— Зимой-то как я вам его покажу?
— Зимой? — озабоченно переспросила Лидия Александровна. — Ах, вон оно что: зимой…
Было видно, что она забыла про Сережу и нашла нечто новое в сотворении кружева: торопливо перекалывала булавки, перекидывала нити, и опять, вплетаясь в шум дождя, застрекотали коклюшки.
— Во время работы я обычно пою, — сказала женщина, и мальчик решил, что вот сейчас-то, сейчас-то! Песня обязательно будет, негромкая, чтобы не разбудить Музу, и приготовился слушать, а то и петь. Но вместо песни Лидия Александровна зубами перекусила нитку, вынула из бубна булавки, на которых держалось плетение, сняла с рисунка-сколка готовое кружево и, подержав в руках, подала Сереже.
— Я что-то не пойму, — сказала она, — хорошо получилось или не очень?
А сама воздела обе руки, чтобы от них отлила кровь и они отдохнули, и закрыла глаза.
Лицо ее сразу осунулось и постарело, и на миг Сережа со страхом подумал, что это не Лидия Александровна перед ним, а какая-то другая, незнакомая женщина.
В его руках большая Льняная Бабочка колыхалась от тайных токов воздуха, что при любой погоде бродили по дому.
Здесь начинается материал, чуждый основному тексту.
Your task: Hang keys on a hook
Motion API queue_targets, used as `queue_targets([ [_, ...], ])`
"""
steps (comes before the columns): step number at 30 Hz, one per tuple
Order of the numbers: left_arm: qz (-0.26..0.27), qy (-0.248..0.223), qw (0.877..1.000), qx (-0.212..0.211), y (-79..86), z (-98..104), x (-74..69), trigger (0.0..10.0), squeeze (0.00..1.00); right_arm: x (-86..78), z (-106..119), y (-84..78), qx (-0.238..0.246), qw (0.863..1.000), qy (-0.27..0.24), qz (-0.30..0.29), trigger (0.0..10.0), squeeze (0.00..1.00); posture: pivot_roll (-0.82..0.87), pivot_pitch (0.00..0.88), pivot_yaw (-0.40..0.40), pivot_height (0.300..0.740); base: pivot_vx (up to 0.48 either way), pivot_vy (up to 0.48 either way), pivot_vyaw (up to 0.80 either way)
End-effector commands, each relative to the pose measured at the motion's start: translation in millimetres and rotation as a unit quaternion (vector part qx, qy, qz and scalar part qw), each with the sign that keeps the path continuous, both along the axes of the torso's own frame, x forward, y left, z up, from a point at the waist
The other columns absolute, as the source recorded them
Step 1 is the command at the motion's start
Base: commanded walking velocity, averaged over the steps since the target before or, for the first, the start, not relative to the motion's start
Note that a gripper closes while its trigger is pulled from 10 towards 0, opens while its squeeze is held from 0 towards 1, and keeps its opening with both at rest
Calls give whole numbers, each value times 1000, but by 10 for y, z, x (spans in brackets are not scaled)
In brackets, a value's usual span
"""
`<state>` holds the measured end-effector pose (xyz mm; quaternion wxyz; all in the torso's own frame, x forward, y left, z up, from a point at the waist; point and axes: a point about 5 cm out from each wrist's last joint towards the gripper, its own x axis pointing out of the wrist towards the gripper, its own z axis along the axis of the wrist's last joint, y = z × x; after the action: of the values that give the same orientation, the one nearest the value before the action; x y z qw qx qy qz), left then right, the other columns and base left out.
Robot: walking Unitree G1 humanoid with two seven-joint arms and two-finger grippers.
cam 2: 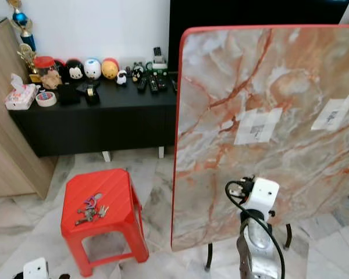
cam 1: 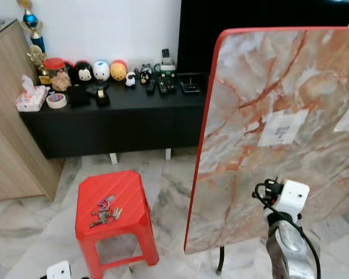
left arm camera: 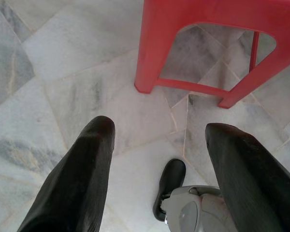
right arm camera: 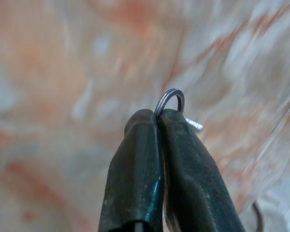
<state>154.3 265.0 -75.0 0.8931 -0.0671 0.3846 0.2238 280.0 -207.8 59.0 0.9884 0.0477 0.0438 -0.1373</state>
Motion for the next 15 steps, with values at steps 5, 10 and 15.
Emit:
queue_targets([
  [5,1,1,1000,1,-27,-5,11,10000,0,166,409,-23,-50,996,-77,-12,10000,0,45,0,-56,740,0,0,0],
  [10,1,-2,1000,2,-29,1,26,10000,0,211,504,-15,-65,994,-91,-12,10000,0,45,0,-56,740,0,0,0],
  [15,3,-3,1000,3,-35,3,33,10000,0,240,555,12,-88,991,-96,1,10000,0,46,0,-58,740,0,0,0],
])
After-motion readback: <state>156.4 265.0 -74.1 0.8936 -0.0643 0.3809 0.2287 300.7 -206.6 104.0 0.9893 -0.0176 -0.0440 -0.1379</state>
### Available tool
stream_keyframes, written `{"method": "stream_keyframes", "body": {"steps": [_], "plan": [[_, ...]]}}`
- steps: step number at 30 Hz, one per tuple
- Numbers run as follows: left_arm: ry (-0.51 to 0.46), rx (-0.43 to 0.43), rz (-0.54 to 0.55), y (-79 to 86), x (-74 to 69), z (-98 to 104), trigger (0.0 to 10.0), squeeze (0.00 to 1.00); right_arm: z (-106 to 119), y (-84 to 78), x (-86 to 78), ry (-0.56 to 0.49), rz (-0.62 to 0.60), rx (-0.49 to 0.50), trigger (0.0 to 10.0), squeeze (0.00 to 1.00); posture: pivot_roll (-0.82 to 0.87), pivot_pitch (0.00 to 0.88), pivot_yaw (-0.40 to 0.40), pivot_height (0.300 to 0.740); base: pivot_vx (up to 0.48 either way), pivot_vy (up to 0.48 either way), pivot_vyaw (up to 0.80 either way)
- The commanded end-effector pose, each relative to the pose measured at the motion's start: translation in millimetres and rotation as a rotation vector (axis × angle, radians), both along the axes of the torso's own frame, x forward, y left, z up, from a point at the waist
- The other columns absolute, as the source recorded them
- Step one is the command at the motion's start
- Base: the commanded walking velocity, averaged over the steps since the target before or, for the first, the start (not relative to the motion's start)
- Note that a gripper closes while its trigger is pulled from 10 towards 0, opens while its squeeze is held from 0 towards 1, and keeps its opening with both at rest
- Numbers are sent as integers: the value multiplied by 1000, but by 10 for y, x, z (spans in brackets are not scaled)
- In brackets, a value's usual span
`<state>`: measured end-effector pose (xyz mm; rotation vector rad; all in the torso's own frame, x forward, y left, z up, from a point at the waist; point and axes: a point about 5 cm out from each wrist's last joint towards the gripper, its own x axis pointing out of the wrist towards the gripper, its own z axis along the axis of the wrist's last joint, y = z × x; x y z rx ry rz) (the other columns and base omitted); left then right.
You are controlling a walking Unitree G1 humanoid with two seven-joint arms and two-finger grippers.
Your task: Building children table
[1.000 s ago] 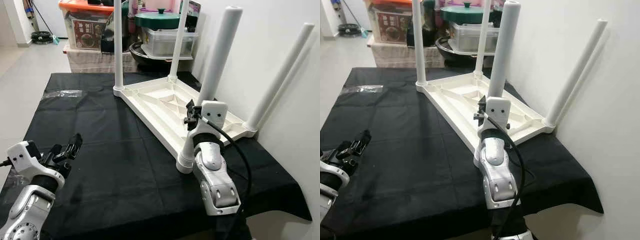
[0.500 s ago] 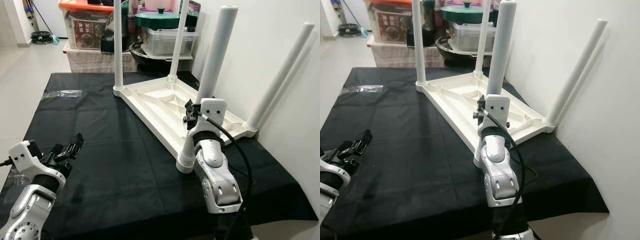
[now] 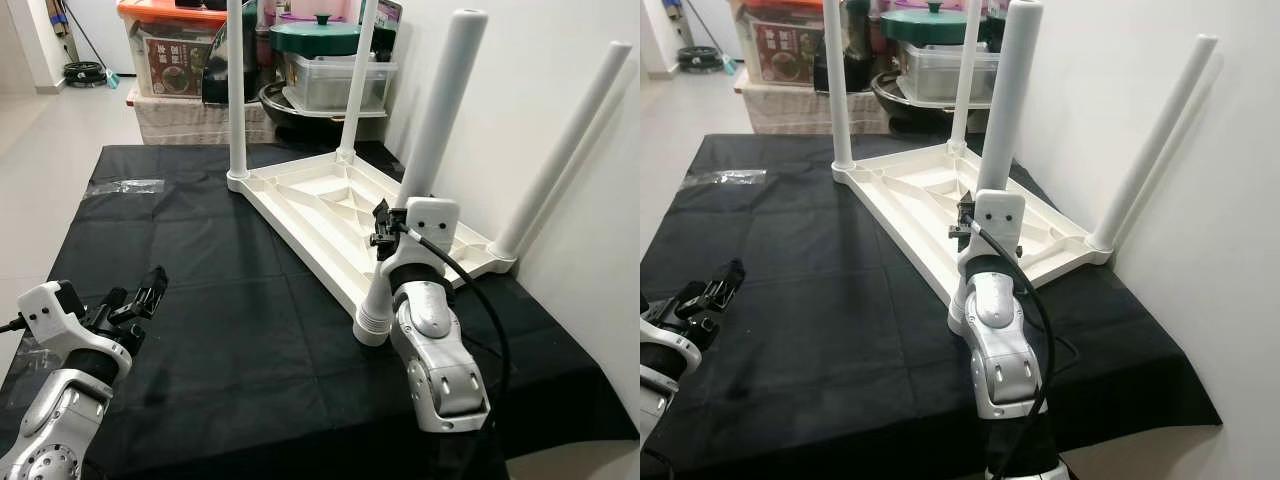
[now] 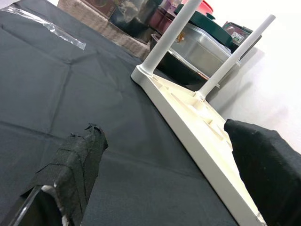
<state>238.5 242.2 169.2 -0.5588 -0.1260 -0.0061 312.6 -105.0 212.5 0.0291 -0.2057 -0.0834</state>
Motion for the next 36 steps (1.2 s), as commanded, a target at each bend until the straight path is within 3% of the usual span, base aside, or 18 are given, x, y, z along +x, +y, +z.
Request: {"method": "stream_keyframes", "body": {"steps": [1,23,24,25,26,36], "plan": [[12,11,-7,-3,18,-16,10000,0,-209,-97,-1,107,-32,5,10000,0,-11,0,-83,740,0,0,0],[13,11,-14,-4,28,-23,10000,0,-177,-93,-4,112,-18,14,10000,0,-12,0,-82,740,0,0,0],[13,11,-14,-6,29,-23,10000,0,-171,-96,-4,110,-17,14,10000,608,-12,0,-82,740,0,0,0],[13,11,-14,-6,29,-23,10000,0,-171,-96,-4,110,-17,14,10000,608,-12,0,-82,740,0,0,0],[13,11,-14,-8,29,-21,10000,0,-156,-100,-5,104,-17,14,10000,1000,-12,0,-82,740,0,0,0],[13,10,-16,-13,30,-24,10000,0,-84,-89,-16,65,0,-1,10000,1000,-14,0,-82,740,0,0,0]]}}
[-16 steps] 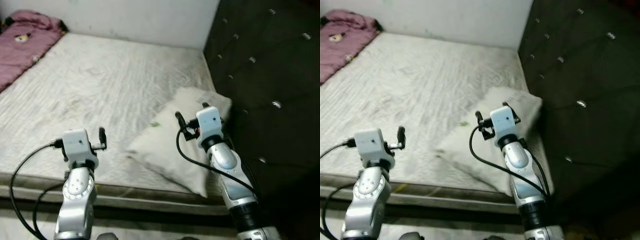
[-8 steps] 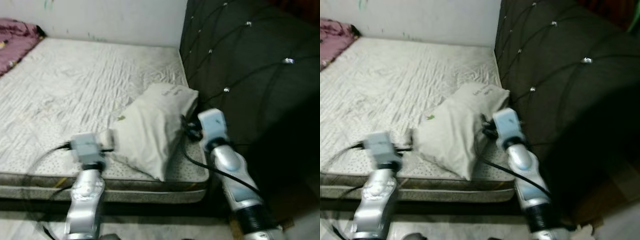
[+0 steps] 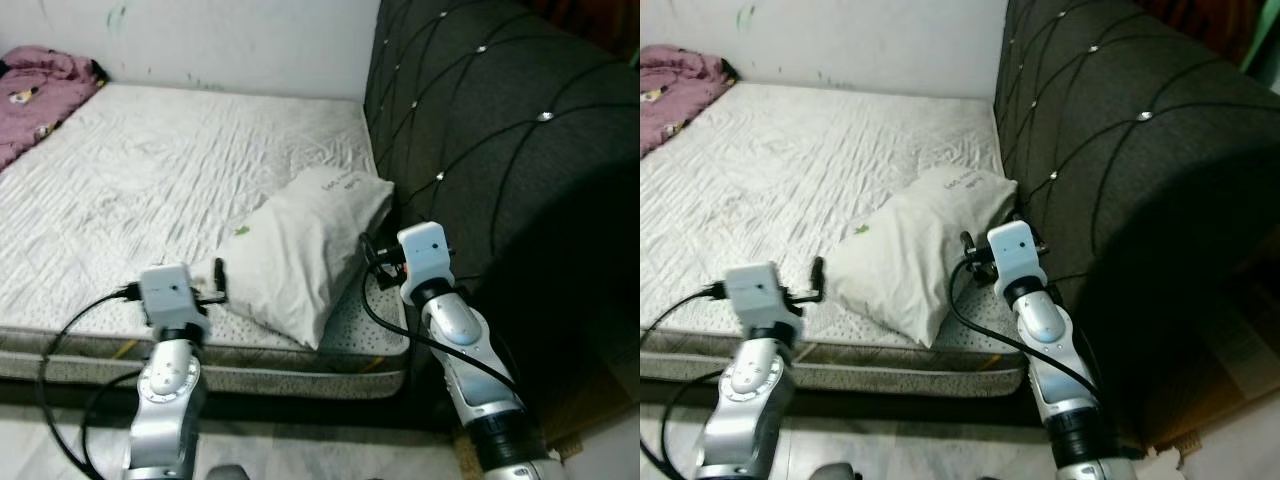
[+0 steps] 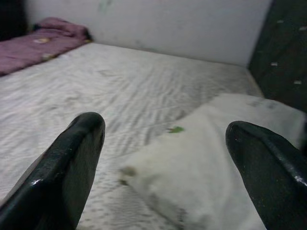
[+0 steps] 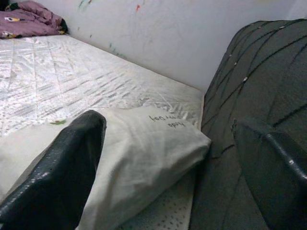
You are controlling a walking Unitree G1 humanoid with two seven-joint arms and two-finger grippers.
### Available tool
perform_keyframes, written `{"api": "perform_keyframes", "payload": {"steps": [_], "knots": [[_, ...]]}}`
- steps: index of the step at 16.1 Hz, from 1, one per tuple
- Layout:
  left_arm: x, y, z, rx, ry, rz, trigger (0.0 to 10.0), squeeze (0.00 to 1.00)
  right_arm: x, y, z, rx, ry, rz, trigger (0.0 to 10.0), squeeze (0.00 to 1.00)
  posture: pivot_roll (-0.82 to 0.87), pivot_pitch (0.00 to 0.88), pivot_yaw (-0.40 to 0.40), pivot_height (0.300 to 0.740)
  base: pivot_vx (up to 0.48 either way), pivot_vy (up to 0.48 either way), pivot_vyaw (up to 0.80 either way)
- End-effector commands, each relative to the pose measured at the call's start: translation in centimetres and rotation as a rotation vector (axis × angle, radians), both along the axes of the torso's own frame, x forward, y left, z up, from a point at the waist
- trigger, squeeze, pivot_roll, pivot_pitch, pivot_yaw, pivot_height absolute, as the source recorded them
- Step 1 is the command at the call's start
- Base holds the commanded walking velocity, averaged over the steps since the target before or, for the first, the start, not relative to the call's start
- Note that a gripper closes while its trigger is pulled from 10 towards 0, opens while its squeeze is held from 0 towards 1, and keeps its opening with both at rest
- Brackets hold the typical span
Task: Clean up the room
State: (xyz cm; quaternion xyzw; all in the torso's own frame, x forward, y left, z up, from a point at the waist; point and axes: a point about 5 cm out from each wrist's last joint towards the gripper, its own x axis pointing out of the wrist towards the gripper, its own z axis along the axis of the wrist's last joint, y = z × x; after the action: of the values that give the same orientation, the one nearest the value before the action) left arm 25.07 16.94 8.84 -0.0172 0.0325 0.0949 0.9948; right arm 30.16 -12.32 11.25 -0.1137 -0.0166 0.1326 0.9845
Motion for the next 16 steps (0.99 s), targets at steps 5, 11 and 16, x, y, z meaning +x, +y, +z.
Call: {"api": "perform_keyframes", "payload": {"steps": [5,11,16], "knots": [[0.03,0.30,0.83,0.013,-0.044,0.014,10.0,0.00,0.24,0.24,0.70,0.008,-0.027,0.017,10.0,0.00,0.05,0.000,-0.052,0.740,0.000,0.000,0.00],[0.07,-0.03,0.96,0.004,-0.056,-0.018,10.0,0.00,0.30,0.02,0.79,0.002,-0.033,0.014,10.0,0.00,0.05,0.000,-0.050,0.740,0.000,0.000,0.00],[-0.30,0.60,0.79,0.004,-0.052,-0.007,10.0,0.00,0.18,0.21,0.89,0.024,-0.042,0.012,10.0,0.00,0.05,0.000,-0.049,0.740,0.000,0.000,0.00]]}}
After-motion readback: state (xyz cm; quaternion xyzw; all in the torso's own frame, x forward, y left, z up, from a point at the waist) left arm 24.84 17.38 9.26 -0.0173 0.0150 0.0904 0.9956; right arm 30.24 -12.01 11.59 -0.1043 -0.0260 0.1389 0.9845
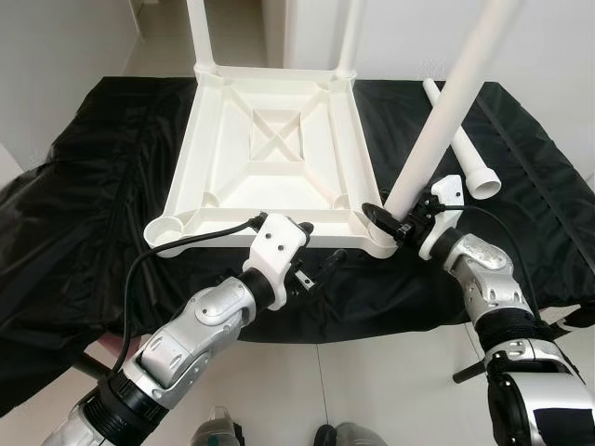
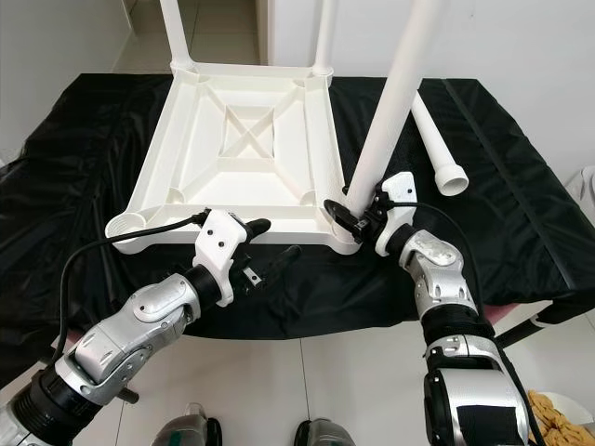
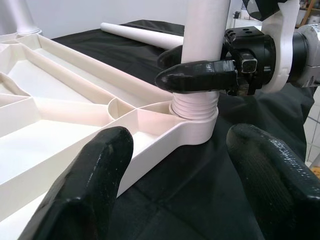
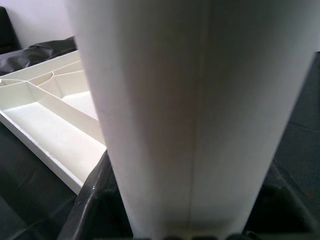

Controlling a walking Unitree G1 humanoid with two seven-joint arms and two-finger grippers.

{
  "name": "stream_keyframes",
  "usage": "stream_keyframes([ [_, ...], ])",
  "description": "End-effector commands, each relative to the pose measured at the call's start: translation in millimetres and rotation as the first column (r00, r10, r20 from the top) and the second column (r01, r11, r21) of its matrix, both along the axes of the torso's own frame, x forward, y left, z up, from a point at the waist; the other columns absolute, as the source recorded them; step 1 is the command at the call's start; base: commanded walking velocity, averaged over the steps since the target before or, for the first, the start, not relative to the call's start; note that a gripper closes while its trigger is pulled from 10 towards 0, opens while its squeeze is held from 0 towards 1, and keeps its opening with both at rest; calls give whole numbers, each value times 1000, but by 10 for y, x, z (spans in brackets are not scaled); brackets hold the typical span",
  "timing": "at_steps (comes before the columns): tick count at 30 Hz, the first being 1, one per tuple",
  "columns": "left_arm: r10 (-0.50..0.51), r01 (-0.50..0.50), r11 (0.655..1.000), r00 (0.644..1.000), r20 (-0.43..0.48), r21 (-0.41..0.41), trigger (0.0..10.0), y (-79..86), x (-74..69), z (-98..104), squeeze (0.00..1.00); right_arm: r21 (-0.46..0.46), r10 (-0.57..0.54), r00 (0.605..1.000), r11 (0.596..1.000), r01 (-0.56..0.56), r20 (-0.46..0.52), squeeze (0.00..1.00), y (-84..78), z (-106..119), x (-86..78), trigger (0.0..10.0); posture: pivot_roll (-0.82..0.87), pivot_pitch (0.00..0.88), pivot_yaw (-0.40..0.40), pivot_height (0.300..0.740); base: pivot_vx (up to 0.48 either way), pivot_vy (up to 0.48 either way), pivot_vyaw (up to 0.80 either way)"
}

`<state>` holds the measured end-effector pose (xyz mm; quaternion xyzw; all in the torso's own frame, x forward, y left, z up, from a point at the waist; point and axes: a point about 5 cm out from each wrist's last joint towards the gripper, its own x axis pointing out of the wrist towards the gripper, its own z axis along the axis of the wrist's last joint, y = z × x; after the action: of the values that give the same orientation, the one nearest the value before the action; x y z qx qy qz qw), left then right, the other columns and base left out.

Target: Building children table

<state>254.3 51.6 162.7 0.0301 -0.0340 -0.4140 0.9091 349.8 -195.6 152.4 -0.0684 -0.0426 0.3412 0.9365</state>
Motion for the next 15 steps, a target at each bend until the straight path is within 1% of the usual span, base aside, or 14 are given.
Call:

Она могла выскользнуть из пальцев и улететь на лесные поляны, взмахивая блестящими крыльями, готовыми растаять росой от неосторожного дыхания.
Мальчик вспомнил, как дедушка лечил его росой от простуды и слабости, когда Сережа остался без родителей и ухаживать за ним стало некому.
В овражке за дорогой, где мята была так огружена росой, словно ясной ночью при прибылом месяце из ничего пролился проливень и весь остался на пахучей траве, дедушка снимал с внука все и, прежде чем завернуть в полушубок, вымывал бело-набело: ладонями черпая росу, он мыл мальчику шею, подмышки, грудь, спину, отчего тело горело и светилось.
Или дедушка брал его, слабого, синюшного, на руки, нагнувшись, проносил сквозь некошеную траву — сквозь ядреную, ярую, теплую светлынь-влагу! — и приговаривал:
С гуся — вода.
С лебедя — вода.
А с моего милого —
Вся худоба.
Лети, худоба,
За темные леса,
За высокие горы,
За синие моря.
И худоба отлетала. Тело Сережи, алое, прополосканное в росяной купели, обретало здоровье, упругость и силу, и мальчик, хилый от роду, рос покрепче своих сверстников.
Когда это было? Давно. Вот перестал Сережа умываться росой и простудился от купания в Вятке.
Почему он сейчас вспомнил про росу, а не про что другое?
А Льняная Бабочка вырвалась у него из рук и полетела было на свои поляны, но он поймал ее на лету и непроизвольно воскликнул:
— Ой, как хорошо!
— Серьезно?.. — спросила Лидия Александровна и открыла глаза. — Разве это хорошо?..
— Лучше не бывает! — заверил Сережа. Он сиял, и его настроение передалось женщине. Держа за крылья Льняную Бабочку, сплетенную из росы, она поворачивала ее и так и эдак и говорила то с недоверием, то с радостью:
— Спасибо на добром слове… По-моему, совсем плохо не могло быть. Все-таки вещь выставочная! Мы так старались…
А Сережа стоял рядом, ловил ласковость в ее глазах, радовался ей и все чего-то ждал, пока Лидия Александровна не сказала:
— Умираю — спать хочу! Всю ночь не спала. Ступай к себе, Сережа, а я лягу.
Прежде чем уходить, Сережа погладил коклюшки на столе и сказал с сожалением:
— Березовые коклюшки — шахравые.
— Какие?
— Шахравые…
— Это значит «шершавые»?
— Да…
— Шахравые-шершавые!.. Шершавые-шахравые… Ой, Сережа, у меня даже смеяться сил нет! Господи, как я хочу спать…. Ступай, Сережа.
Уходя, он пообещал с порога:
— Мы с дедушкой вам вересовые выточим — гладкие!
После обеда в заднюю избу пришла Муза в толстом фланелевом халатике, заспанным лицом ткнулась в плечо Сереже и пробормотала:
— А мы к вам в гости…
— Милости просим! — обрадовался мальчик. — Спина-то болит?
Она пожаловалась:
— Чешется.
— Это хорошо, что чешется: скоро пройдет. А я к тебе приходи-иил!
— Мама мне говорила.
— А ты не слышала?
— Как я могла слышать? Мама говорила, что из-за меня ночью весь дом не спал. Так это совершенно напрасно: я самый обыкновенный человек.
— Я тоже! — обрадованно заверил Сережа.
Она тряхнула золотыми неубранными волосами и сказала, наморщив носик:
— Сергей, покажите что-нибудь интересное.